## Brief
Among the entries below, extract exactly the lines that run from the one with "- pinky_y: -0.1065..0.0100" through the one with "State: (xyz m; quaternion", both ends included.

____

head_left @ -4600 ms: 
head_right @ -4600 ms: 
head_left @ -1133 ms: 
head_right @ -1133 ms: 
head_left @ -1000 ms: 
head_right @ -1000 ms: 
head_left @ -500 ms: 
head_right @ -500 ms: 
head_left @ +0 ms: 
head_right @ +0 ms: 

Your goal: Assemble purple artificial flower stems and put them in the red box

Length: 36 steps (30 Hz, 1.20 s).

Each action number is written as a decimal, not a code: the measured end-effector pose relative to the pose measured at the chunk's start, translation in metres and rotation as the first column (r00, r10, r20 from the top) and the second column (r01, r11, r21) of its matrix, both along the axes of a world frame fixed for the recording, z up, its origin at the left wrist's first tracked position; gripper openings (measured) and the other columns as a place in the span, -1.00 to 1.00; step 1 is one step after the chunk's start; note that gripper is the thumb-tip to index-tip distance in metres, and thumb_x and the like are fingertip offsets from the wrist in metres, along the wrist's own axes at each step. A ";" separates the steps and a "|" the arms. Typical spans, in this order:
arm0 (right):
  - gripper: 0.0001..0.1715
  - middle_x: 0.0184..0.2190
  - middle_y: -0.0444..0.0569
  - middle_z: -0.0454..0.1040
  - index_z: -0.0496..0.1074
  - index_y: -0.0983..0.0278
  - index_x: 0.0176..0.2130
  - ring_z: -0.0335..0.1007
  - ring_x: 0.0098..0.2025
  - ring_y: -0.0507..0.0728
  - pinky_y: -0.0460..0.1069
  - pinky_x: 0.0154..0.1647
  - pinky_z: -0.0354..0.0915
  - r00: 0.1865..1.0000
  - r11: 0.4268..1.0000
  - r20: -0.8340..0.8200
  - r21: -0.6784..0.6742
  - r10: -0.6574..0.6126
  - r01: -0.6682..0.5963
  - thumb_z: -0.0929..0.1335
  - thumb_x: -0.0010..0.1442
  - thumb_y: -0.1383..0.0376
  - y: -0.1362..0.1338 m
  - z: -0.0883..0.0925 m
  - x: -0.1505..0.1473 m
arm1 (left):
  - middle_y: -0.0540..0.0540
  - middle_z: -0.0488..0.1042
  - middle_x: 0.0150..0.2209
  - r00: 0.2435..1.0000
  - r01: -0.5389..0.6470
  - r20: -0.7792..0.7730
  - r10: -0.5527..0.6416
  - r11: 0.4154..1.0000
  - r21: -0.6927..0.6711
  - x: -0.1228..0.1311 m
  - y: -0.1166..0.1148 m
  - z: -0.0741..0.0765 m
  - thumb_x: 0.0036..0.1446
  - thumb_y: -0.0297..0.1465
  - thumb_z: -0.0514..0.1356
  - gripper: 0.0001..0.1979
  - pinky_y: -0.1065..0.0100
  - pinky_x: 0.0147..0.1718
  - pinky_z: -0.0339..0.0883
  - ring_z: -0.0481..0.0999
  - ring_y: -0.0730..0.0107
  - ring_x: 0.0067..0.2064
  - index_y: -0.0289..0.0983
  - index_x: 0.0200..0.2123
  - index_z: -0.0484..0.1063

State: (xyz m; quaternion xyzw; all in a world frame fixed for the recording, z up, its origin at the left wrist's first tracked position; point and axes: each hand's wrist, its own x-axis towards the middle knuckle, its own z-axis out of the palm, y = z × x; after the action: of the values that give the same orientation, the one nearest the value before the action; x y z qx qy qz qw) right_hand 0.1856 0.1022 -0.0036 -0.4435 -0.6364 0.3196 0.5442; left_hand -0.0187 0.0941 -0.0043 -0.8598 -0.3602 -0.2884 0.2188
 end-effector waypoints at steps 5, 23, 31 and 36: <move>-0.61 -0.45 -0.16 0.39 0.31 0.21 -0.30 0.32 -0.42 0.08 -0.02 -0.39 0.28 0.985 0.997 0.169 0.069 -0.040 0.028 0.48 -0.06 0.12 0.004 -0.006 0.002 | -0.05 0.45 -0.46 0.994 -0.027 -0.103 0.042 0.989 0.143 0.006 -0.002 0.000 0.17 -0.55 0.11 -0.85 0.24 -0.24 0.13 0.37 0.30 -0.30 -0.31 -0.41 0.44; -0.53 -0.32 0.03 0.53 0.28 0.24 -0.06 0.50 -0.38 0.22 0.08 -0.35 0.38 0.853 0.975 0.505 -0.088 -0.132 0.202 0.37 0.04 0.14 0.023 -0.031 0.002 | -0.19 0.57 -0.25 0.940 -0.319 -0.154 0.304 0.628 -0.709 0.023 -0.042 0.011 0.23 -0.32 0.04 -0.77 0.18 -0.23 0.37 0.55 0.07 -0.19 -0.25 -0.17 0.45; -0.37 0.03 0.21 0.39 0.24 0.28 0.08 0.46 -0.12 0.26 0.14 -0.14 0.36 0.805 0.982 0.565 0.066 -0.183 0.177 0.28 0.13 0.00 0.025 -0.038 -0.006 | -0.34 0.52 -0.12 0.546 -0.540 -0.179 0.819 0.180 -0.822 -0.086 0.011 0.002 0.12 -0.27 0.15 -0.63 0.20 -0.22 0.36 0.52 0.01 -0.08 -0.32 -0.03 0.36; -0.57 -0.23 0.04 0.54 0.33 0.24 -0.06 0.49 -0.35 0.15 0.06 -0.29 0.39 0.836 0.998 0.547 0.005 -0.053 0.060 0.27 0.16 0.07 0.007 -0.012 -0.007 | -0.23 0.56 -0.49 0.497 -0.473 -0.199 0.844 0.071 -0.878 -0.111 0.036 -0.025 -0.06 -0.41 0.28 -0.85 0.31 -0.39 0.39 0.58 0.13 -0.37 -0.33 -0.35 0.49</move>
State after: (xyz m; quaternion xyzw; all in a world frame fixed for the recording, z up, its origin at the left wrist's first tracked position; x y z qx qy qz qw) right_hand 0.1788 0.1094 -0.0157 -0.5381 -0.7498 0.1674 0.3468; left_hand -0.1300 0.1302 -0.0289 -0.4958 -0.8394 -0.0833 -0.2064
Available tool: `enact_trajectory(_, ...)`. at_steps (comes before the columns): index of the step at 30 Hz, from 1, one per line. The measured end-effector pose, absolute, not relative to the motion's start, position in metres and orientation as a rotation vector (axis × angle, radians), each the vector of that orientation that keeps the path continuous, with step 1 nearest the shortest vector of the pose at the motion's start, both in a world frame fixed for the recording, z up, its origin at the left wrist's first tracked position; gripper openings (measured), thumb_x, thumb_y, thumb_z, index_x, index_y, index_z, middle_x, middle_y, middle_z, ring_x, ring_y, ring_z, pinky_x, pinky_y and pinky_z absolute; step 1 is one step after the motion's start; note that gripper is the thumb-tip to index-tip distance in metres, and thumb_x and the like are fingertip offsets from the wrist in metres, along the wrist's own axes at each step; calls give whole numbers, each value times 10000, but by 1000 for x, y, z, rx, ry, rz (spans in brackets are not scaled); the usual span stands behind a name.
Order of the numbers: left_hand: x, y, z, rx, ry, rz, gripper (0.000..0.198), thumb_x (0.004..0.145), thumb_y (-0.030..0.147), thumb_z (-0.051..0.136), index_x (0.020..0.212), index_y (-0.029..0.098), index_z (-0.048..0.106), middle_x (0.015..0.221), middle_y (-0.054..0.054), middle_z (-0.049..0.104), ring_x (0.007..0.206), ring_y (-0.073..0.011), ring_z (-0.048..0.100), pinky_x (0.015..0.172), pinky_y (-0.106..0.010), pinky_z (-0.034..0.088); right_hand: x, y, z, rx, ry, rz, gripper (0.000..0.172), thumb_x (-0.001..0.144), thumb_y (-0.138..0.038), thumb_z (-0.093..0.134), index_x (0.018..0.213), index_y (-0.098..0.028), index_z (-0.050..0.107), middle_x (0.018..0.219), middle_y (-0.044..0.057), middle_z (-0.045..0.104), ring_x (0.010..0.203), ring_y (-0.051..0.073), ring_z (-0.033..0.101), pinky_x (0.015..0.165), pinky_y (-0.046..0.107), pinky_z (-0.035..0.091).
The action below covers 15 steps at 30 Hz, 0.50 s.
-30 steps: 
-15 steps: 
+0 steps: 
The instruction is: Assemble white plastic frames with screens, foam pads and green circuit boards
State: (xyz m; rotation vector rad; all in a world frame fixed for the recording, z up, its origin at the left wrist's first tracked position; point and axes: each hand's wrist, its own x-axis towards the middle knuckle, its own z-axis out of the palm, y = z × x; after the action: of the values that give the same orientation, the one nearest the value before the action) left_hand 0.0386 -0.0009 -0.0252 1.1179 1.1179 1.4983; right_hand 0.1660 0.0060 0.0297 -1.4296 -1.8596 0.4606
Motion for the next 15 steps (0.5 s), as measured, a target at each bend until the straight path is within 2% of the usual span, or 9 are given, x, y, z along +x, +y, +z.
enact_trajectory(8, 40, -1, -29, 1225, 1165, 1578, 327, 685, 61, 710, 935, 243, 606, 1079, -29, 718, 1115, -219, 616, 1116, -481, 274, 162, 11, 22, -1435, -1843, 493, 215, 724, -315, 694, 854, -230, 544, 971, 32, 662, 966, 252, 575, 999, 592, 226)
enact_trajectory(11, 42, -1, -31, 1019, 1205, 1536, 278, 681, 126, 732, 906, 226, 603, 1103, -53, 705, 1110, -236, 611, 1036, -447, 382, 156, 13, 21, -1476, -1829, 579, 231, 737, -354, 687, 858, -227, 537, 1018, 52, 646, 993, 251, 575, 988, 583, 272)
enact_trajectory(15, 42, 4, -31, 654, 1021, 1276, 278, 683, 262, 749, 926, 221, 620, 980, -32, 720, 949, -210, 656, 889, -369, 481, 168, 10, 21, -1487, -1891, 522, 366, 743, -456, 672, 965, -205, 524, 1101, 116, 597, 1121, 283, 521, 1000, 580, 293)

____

## Exercise solution
  - pinky_y: -0.1065..0.0100
  - pinky_x: 0.0147..0.1718
  - pinky_z: -0.0339..0.0883
  - ring_z: -0.0481..0.0999
  - ring_y: -0.0730..0.0107
  - ring_x: 0.0067..0.2064
  - index_y: -0.0289..0.0983
  - index_x: 0.0200..0.2123
  - index_z: -0.0484..0.1063

State: (xyz m; quaternion xyzw; all in a world frame fixed for the recording, z up, its origin at the left wrist's first tracked position; point and axes: each hand's wrist, its own x-axis towards the middle knuckle, its own z-axis out of the palm, y = z × x; after the action: of the values that give the same orientation, the one nearest the value before the action; x y z qx qy qz qw) right_hand 0.1856 0.1022 -0.0036 -0.4435 -0.6364 0.3196 0.5442; left_hand -0.0187 0.0941 -0.0043 -0.8598 -0.3602 -0.2884 0.2188

What the exercise asked for is now done.